El día que estuve a punto de tirarme cantera abajo, era la quinta o la sexta vez que me habían obligado a formar parte del comando de trabajo que tenía que estar todo el día acarreando bloques. Tres, cuatro veces al día como mucho eran las que uno podía realizar ese recorrido, cuatro o cinco, si acaso, los menos débiles o a los que quizá ya no les importaba estar vivos o muertos, o acaso ya lo único que buscaban era una forma rápida de acabar con todo.
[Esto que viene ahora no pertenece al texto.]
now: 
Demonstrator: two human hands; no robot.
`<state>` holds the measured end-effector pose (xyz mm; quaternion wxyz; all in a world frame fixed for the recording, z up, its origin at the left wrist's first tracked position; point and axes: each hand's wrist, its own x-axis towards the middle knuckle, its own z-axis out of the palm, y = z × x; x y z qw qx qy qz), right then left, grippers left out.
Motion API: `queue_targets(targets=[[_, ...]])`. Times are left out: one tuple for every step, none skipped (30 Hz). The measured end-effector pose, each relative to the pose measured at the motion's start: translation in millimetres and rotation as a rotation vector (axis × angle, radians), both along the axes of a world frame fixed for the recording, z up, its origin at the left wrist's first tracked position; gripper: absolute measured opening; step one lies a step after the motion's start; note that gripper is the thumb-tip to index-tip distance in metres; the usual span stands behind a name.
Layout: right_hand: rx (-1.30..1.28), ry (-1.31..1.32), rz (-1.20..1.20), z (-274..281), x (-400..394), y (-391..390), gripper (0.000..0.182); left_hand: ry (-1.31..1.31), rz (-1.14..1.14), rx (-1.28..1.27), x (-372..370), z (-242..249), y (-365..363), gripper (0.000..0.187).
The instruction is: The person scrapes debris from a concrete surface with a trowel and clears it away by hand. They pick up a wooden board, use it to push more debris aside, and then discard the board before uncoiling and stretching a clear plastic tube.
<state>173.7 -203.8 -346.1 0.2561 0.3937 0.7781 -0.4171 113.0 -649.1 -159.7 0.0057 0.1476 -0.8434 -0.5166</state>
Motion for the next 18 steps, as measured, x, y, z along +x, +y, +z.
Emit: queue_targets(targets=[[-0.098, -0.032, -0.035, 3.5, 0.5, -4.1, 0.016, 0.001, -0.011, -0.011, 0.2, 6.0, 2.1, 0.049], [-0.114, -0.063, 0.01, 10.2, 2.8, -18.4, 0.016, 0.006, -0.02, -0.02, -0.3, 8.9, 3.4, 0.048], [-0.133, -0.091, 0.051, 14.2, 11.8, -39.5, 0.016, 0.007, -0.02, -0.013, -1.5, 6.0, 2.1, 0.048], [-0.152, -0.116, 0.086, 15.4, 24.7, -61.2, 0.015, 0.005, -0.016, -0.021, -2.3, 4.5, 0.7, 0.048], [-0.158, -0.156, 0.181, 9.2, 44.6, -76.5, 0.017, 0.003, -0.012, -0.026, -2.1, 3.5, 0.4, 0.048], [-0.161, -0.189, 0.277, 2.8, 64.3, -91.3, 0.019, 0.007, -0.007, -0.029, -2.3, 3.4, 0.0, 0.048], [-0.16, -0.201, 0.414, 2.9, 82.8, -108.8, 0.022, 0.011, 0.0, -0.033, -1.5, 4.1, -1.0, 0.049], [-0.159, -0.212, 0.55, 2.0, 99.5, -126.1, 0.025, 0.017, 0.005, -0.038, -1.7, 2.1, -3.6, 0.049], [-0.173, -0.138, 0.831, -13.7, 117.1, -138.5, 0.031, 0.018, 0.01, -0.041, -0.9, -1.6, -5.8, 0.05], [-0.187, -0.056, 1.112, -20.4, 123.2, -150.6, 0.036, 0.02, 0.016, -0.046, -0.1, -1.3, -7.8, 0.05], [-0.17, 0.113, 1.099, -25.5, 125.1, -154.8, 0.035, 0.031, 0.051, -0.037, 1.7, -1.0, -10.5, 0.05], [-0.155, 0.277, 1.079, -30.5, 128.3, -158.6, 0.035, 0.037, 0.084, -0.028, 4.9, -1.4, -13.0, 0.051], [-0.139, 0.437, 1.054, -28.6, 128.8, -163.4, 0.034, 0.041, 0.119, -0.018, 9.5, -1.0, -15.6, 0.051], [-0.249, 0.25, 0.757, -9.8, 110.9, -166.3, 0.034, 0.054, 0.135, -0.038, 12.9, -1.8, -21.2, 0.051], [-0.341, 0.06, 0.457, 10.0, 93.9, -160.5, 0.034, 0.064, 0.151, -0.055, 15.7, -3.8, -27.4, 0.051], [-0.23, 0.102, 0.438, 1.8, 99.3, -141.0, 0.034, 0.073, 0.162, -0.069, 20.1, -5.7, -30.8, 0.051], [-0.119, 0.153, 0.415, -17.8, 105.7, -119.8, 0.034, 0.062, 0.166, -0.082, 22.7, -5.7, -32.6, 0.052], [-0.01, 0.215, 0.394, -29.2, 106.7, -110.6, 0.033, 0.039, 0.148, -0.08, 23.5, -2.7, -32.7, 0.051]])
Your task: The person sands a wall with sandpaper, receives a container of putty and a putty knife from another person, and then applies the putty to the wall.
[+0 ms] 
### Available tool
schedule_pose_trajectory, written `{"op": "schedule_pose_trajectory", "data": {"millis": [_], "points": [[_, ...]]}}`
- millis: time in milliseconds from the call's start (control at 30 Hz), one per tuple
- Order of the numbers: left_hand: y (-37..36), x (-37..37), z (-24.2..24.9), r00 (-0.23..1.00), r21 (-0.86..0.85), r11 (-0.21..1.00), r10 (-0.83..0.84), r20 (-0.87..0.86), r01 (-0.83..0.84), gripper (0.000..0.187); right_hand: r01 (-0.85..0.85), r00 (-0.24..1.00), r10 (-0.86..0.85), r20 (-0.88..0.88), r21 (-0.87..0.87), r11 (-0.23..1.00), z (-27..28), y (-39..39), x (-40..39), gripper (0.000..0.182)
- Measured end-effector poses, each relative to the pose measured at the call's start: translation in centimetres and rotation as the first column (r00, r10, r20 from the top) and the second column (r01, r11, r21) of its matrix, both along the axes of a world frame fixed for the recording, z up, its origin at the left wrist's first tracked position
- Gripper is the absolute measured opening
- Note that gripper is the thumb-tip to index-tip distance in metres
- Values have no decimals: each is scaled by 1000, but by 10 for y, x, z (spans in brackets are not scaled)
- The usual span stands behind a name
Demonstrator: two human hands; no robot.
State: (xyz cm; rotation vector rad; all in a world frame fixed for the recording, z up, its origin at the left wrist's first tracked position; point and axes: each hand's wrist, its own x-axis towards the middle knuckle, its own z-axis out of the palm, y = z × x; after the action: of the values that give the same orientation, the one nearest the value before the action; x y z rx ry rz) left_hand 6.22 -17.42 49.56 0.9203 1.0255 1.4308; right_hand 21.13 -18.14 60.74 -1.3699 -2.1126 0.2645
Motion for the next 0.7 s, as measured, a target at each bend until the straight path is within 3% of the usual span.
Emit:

Un día antes había conocido a un violinista y no era capaz de saber que aquello me iba a salvar la vida. La última vez que me habían asignado trabajar en el comando de la cantera Santiago había venido conmigo. Me extrañó mucho que se hubiera presentado voluntario, pero llega un momento, cuando llevas tanto tiempo preso aquí dentro, en el que dejas de hacerte preguntas, y lo único que te preocupa es resistir, aguantar con vida aunque solo sea un día más. Los compañeros republicanos que estaban trabajando en puestos clave del campo, como en las oficinas, procuraban hacer lo que podían para que sus compatriotas no tuviéramos que trabajar en la cantera, pero no siempre era posible. Ya, ya sé que evitar que unos trabajasen en la cantera suponía también, irremediablemente, que otros pudieran ser condenados al cabo de pocos días a una muerte casi segura. Es triste, ya sé que sí, pero también tengo que decirte que en el campo hay que tomar estas decisiones, darle a uno una ración de comida extra y dejar que otro compañero que no tenga salvación se muera de hambre. Y no es fácil para quien con solo poner o quitar el nombre de una lista puede decidir sobre la vida de sus compañeros. No me gustaría a mí estar entre quienes tienen que tomar una decisión así, sabes que no. Pero la asignación a un trabajo es como los dados que ruedan sobre un tapete verde en un casino, como la bola que se detiene caprichosamente en la ruleta. Y alguna vez toca. Ninguno de los que ya llevábamos recluidos una larga temporada en Mauthausen nos hubiéramos presentado voluntarios para trabajar en la cantera. Por eso me extrañó mucho cuando vi a Santiago en la fila y me dije que se había presentado voluntario. Mi amigo, probablemente había sido uno de los republicanos españoles que más veces había subido los ciento ochenta y seis escalones. Y aunque, como todos, había perdido mucho peso desde que llegamos a Mauthausen, era imposible no reconocerlo en la fila, un gigantón todavía fuerte a pesar del trabajo duro, la mala alimentación y las duras condiciones de vida de Mauthausen.